My mother has (some were) 1940's "ration stamps" that I have seen. Millennials have no idea.

Yours,

    Bob & Jan

Comment by Norma J. Sears on December 9, 2016 at 10:36am

It's great to be able to read your account of the battles that your father endured.  

My father was 40 years old and was turned down because of poor eye sight.  He worked, as did my mother, to support the war effort.  My mother worked as a bullet inspector.  My few memories are of sitting around the old tube radio listening to news.  I recall my oldest sister putting on leg make-up since nylons were only for parachuttes.  She was in her teens and they used make-up when going on dates.  I have a vague memory of the ration coupons and having a wooden ice box.  You could hear a rag man hollering rags as we went around the neighborhood.  The ice man would holler "ice" as well.

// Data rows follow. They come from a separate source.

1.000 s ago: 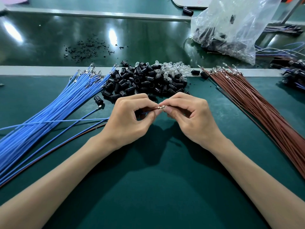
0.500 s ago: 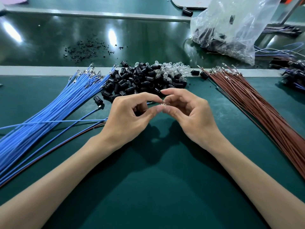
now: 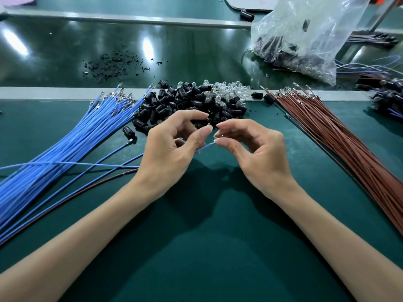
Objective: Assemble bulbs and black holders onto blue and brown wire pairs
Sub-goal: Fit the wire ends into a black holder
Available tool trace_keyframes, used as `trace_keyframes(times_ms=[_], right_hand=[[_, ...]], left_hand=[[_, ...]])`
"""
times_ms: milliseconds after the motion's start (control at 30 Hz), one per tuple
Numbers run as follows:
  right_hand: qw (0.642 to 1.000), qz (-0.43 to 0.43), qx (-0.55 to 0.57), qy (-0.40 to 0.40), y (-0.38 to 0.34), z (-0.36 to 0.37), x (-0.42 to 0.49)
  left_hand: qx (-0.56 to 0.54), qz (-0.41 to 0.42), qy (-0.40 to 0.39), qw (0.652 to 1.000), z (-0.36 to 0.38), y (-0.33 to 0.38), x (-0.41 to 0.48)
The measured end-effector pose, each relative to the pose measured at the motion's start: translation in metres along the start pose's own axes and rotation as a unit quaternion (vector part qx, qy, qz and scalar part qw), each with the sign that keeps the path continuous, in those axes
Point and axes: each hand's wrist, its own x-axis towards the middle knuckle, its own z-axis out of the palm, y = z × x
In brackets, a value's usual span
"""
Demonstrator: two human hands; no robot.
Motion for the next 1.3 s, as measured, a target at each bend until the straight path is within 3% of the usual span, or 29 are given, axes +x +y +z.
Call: trace_keyframes(times_ms=[200, 433, 733, 967, 1300], right_hand=[[1.000, -0.007, -0.011, 0.010, 0.000, 0.001, 0.000], [0.991, -0.081, -0.080, 0.065, 0.000, 0.000, -0.002], [0.990, -0.097, -0.065, 0.081, 0.001, 0.000, -0.003], [0.988, -0.098, -0.069, 0.095, 0.002, 0.001, -0.004], [0.996, -0.069, -0.006, 0.047, 0.004, 0.000, -0.004]], left_hand=[[0.029, 0.031, -0.016, 0.999, 0.002, 0.003, -0.002], [0.066, -0.039, -0.044, 0.996, 0.002, 0.005, -0.001], [-0.032, -0.114, -0.043, 0.992, 0.005, 0.013, -0.002], [-0.048, -0.148, -0.053, 0.987, 0.007, 0.016, -0.002], [-0.016, -0.156, -0.119, 0.980, -0.005, 0.020, 0.004]])
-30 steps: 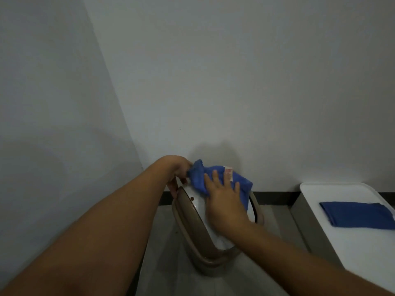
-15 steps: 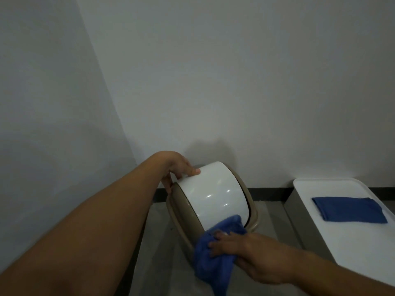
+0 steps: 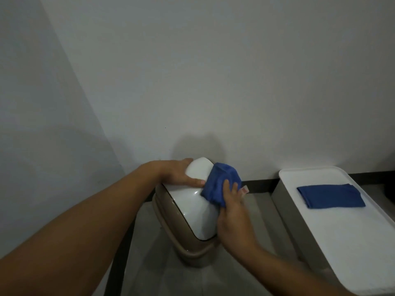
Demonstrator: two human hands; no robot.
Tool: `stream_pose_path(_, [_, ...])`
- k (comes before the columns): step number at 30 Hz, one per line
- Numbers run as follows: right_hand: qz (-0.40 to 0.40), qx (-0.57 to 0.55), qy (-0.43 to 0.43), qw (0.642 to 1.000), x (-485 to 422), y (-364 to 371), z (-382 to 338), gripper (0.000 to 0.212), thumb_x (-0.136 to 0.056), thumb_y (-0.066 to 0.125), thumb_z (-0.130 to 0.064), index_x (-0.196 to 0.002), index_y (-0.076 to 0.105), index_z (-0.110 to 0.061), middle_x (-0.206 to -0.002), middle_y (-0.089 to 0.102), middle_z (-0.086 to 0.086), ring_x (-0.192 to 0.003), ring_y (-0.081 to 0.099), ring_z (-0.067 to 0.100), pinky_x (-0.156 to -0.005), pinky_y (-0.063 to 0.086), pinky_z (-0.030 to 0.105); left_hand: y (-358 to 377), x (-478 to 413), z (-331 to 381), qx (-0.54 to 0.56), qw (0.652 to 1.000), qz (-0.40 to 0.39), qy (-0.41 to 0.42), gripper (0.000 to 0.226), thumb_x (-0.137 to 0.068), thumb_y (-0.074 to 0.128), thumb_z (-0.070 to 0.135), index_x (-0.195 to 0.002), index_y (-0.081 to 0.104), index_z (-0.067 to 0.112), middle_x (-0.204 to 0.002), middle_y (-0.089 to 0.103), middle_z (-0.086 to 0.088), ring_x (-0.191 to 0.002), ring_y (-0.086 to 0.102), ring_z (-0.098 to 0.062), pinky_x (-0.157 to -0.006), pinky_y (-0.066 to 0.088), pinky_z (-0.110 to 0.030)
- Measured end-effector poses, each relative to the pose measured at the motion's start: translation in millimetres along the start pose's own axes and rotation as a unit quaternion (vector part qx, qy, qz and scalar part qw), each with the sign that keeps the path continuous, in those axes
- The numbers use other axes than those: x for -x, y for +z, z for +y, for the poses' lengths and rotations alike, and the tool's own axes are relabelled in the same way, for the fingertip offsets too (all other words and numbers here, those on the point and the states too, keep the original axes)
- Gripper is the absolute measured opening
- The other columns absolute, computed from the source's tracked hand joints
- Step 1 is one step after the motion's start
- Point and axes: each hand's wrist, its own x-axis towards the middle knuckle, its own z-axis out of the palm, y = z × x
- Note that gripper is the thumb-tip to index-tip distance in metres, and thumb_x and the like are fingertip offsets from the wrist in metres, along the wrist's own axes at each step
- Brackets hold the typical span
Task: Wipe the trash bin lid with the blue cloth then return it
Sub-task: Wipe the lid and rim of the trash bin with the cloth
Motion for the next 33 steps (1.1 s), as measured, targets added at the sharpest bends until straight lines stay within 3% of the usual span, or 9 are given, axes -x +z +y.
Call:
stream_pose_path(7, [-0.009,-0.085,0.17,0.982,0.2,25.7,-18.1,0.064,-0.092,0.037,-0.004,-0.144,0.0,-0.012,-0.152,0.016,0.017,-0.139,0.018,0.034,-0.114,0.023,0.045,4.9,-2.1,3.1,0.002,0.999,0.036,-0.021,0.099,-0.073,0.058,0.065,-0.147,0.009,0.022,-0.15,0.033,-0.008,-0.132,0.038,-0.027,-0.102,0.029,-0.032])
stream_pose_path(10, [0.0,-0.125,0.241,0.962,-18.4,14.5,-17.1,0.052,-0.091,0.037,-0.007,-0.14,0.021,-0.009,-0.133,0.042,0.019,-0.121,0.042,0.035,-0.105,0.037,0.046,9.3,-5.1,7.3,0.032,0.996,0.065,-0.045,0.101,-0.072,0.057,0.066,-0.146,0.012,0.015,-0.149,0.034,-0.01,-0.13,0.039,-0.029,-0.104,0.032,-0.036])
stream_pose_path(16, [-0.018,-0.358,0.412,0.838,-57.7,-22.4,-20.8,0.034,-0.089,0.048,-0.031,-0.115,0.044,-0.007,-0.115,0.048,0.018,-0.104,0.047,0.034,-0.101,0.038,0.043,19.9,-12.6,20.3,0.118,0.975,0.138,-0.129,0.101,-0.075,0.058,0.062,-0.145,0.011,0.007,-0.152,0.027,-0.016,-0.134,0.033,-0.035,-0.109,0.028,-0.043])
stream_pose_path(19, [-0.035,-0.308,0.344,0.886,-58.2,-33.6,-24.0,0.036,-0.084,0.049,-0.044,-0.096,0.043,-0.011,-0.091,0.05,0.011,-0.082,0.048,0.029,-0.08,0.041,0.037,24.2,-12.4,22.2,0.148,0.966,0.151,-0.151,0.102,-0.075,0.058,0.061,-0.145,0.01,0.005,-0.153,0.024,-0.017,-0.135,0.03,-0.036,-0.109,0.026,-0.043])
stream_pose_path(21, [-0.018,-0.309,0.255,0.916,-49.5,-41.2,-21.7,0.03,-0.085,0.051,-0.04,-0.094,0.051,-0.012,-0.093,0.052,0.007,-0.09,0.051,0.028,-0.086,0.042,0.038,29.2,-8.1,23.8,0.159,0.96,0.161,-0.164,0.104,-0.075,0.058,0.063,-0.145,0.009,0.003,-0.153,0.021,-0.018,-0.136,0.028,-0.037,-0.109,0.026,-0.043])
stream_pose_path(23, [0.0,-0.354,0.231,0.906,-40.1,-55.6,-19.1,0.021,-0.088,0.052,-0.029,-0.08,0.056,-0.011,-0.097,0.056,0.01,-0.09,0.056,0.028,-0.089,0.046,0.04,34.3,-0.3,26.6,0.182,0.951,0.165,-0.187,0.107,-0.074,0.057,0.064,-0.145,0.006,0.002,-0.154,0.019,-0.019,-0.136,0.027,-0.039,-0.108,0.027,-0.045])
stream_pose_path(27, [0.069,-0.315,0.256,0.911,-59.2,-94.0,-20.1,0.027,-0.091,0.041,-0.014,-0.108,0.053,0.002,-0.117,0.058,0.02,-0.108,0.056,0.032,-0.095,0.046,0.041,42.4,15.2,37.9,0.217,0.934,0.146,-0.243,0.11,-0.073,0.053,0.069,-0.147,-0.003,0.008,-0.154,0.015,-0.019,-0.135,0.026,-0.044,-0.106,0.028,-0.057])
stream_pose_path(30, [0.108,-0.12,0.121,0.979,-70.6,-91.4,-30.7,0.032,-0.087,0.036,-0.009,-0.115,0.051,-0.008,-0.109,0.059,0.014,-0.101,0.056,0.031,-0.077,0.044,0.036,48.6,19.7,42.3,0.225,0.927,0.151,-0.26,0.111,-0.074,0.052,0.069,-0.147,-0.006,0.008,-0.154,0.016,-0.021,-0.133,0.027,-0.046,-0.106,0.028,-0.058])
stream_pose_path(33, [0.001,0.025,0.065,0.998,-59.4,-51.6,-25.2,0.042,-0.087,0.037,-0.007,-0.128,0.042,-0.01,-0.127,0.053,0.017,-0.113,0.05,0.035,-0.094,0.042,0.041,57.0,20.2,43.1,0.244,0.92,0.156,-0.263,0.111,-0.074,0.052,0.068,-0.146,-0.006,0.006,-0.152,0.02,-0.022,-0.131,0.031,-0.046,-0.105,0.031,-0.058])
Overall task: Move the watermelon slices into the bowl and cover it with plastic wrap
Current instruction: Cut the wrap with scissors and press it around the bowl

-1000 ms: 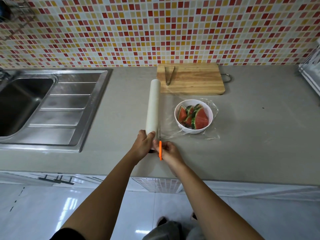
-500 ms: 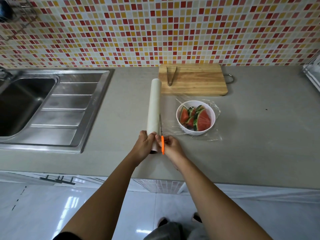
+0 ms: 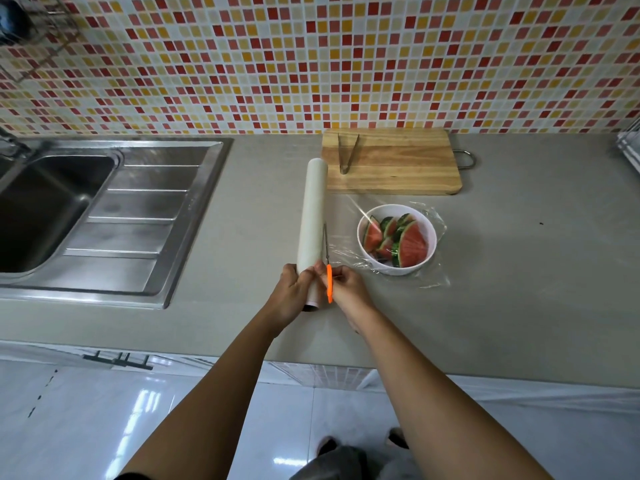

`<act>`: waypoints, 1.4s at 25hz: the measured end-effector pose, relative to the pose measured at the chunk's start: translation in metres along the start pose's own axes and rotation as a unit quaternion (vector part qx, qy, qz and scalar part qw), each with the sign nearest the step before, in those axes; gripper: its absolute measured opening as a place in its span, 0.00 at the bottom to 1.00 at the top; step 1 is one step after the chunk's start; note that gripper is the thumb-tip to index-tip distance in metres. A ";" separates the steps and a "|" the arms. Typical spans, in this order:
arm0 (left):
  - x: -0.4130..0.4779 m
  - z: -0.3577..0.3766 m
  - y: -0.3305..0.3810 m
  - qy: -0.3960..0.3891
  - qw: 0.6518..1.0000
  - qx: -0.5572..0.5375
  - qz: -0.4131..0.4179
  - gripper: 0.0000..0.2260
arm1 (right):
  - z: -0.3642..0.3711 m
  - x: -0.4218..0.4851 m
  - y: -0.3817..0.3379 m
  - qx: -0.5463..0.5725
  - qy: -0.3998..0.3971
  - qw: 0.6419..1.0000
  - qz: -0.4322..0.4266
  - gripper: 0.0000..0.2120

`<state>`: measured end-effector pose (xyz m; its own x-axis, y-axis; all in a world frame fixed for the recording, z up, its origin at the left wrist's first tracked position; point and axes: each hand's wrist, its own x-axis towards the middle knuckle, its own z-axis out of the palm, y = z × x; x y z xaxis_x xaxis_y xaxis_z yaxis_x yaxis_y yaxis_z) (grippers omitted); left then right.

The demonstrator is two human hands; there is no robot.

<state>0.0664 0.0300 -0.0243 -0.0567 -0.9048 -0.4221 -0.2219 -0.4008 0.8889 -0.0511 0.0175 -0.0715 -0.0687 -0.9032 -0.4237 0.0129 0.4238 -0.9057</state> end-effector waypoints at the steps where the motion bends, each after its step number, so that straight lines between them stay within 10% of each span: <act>1: 0.000 -0.001 0.000 -0.002 1.000 0.004 -0.002 0.15 | 0.000 0.001 -0.002 0.003 -0.003 1.000 0.002 0.20; 35: -0.018 -0.010 0.001 -0.021 0.999 0.035 0.004 0.14 | -0.005 0.021 -0.043 0.029 -0.020 0.999 0.001 0.19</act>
<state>0.0771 0.0441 -0.0145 -0.1001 -0.9005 -0.4232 -0.2893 -0.3806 0.8783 -0.0580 -0.0199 -0.0414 -0.0277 -0.9046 -0.4253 0.0707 0.4226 -0.9035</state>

Rags were used to make quilts still in those days.  My sister, three years older than I, remember my day getting hollered at for having the radio on during night air raid practices.  The tubes had lit up our apartment.

Comment by R.C. "Bob" Lewis on December 8, 2016 at 6:29pm

Thank you Patricia,

respectfully,

      Bob & Jan

Comment by Patricia Gillenwater on December 8, 2016 at 6:15pm

Thank you Sir for sharing you father's story. I can tell you are very proud of him and rightly so. After reading this story I feel an even more sense of pride of the men and women who served our nation. I watch every documentary, have seen many multiple times of WWII.